Jesus was all about living in the realm of God and establishing the realm of God on earth. He said it was at hand, within and around us, and he taught us how to grow so we could see it and experience it and be its instruments, using our gifts and resources and whole life to bring God’s realm into being around us. Our calling is to be transformed into citizens of God’s realm so that we may transform the world into something more like God’s realm.
God’s realm is not a place where 18 school shootings happen in one country in two months. God’s realm is not a place where two countries’ leaders threaten to attack us with nuclear weapons and our leader threatens to attack others with them, killing millions of people with each bomb. God’s realm is not a place where men do violence to women, where one race or religion does violence to another, where the rich get richer at the expense of the poor getting poorer. Violence of all these kinds has no place in the realm of God, which, if we listen to Jesus and look at his life as model, is all about compassion, mercy, justice, peace, a sufficiency for all and unconditional, unjudging, all-forgiving, universal love—including love of enemies.

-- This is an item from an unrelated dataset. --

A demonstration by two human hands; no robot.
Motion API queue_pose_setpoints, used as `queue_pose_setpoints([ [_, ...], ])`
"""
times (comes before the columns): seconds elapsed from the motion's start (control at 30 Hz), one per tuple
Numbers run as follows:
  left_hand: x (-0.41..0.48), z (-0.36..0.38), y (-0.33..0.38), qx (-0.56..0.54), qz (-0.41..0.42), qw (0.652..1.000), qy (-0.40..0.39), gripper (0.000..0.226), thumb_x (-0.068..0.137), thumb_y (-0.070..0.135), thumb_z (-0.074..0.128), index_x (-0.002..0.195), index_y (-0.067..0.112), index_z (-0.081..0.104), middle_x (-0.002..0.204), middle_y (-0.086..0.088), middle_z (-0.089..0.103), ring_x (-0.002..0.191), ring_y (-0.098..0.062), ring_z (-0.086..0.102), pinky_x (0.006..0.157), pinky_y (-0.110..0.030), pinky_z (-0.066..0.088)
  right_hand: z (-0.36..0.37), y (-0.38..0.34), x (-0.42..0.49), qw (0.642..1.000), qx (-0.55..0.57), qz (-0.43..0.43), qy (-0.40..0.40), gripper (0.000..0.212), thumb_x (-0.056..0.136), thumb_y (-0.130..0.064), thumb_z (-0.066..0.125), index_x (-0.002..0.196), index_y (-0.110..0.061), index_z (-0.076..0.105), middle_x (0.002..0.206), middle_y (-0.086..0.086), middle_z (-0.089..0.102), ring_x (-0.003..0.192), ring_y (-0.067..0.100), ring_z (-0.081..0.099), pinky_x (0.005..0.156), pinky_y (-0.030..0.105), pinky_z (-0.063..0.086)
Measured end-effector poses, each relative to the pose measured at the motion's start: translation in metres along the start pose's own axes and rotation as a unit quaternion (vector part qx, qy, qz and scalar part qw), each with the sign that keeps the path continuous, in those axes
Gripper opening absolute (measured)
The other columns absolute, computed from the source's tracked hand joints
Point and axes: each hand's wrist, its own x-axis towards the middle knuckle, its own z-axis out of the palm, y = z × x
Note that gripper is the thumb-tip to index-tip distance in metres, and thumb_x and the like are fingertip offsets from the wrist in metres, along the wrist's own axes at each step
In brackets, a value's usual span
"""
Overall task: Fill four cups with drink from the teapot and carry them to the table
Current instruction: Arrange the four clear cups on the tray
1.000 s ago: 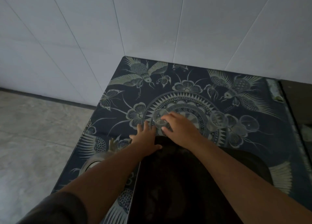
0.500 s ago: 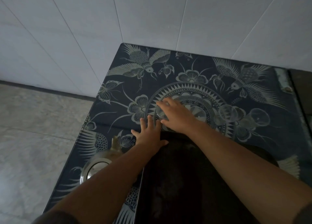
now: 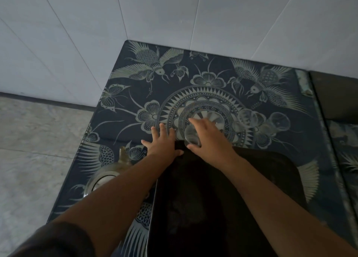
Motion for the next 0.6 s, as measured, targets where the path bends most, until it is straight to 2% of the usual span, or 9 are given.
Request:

This Sunday we will consider what this means practically for us as people who are trying to follow Christ and have the heart and mind of Christ in us. We will read in I Corinthians 1 where Paul talks about the nonviolent, crucified Christ as “the power of God and the wisdom of God,” and says, “For God’s foolishness is wiser than human wisdom, and God’s weakness is stronger than human strength.” We will also read the story in Mark 11 of Jesus disrupting the temple marketplace. Scholars debate how to interpret the physical details, but it is clear that Jesus was courageously confronting the most powerful forces in his society in order to call them to stop their oppressive injustice and return to the ways of God’s realm.

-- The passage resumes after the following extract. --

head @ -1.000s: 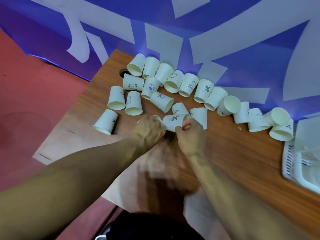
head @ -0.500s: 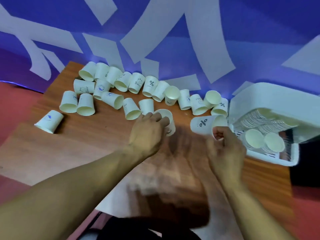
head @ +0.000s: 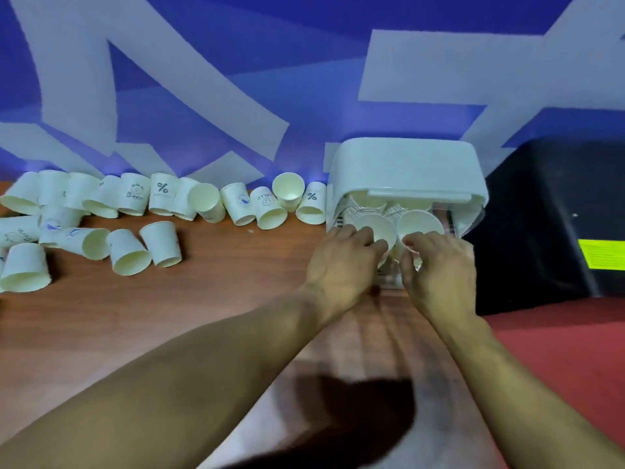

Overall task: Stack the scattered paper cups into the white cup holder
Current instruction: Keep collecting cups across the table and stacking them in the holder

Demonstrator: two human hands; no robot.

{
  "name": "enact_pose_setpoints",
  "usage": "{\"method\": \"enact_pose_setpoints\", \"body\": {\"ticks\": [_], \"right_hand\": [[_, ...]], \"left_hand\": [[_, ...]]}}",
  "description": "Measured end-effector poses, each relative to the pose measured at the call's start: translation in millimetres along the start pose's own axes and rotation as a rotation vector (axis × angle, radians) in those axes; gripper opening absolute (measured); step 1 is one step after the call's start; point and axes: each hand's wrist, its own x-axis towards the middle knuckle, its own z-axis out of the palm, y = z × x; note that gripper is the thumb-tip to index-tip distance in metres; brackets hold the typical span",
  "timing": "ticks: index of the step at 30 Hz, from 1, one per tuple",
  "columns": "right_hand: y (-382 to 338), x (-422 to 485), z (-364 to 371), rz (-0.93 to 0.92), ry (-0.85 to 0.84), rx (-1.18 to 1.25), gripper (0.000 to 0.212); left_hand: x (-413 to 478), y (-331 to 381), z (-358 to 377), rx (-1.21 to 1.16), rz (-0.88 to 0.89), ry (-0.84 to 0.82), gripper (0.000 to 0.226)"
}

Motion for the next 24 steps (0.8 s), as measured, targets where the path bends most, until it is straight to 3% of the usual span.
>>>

We will sing a medley of hymn verses from the old Pilgrim Hymnal. They each reflect the traditional understanding that Christ calls us to confront our society when it does violence. He leads us to work tirelessly and courageously for justice and peace. We will sing part or all of these classics: God of Grace and God of Glory; God Send Us Men Whose Aim ’Twill Be; O God of Earth and Altar; O Brother Man, Fold to Thy Heart; O Beautiful for Spacious Skies; These Things Shall Be and O Day of God, Draw Nigh.
The choir will sing “Let There Be Peace on Earth” and “Dona Nobis Pacem” as well as a beautiful “Kyrie” by L. Abaris. Pianist Annemieke McLane will play pieces by Bach, Beethoven and Haydn.
All are welcome to sing with the choir under Annemieke’s direction. Just show up on Sunday morning at 9:00 and sing, no prior experience or religious affiliation necessary!